Traditional dental bridges are made out of two crowns, which are attached permanently to "abutment teeth." These are the healthy teeth located next to one or more missing teeth within your mouth. Between these teeth, a metal framework is used to suspend one or more "pontics" (false teeth). These false teeth literally "bridge" the gap between your missing teeth, restoring your smile.

Cantilever Bridges

Unlike a traditional fixed bridge, which supports your bridge using two abutment teeth, a cantilever bridge uses only a single tooth to support your bridge. In this type of bridge, a natural tooth is trimmed next to your missing tooth. Then, a bridge is made that consists of a single crown and an artificial tooth. The crown is attached to your abutment tooth, and then the artificial tooth is suspended in the gap where your missing tooth used to be, restoring your smile.

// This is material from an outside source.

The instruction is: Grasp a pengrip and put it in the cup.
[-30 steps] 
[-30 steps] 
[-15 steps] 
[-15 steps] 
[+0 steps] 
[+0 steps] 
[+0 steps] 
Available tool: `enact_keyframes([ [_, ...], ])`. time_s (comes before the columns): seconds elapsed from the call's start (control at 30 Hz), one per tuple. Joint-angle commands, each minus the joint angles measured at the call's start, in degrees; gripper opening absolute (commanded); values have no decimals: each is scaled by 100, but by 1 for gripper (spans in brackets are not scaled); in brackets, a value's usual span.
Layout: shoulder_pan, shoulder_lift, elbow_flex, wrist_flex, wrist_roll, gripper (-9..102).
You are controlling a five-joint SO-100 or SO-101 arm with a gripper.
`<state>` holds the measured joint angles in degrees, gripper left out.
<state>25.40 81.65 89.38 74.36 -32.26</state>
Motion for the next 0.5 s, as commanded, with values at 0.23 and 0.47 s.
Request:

Cantilever bridges are less invasive than traditional bridges, since only one tooth has to be trimmed, and they are usually less expensive than traditional bridges. However, you must have a healthy mouth to get a cantilever bridge, and they typically can only be used in a few areas of the mouth.

Maryland Bonded Bridges

A Maryland bridge does not require any removal of enamel or preparation of the adjacent teeth. In this treatment, a false tooth is built using a metal framework with "wings" that attach to the adjacent teeth. These "wings" are attached to the backs of your teeth using dental cement, holding the false tooth in place and restoring your smile. Maryland bridges are commonly used in the front teeth, and are ideal if you would like to restore your smile without any invasive dental treatment.

Did you know…

Bridges preserve your alignment, and keep your other teeth from shifting.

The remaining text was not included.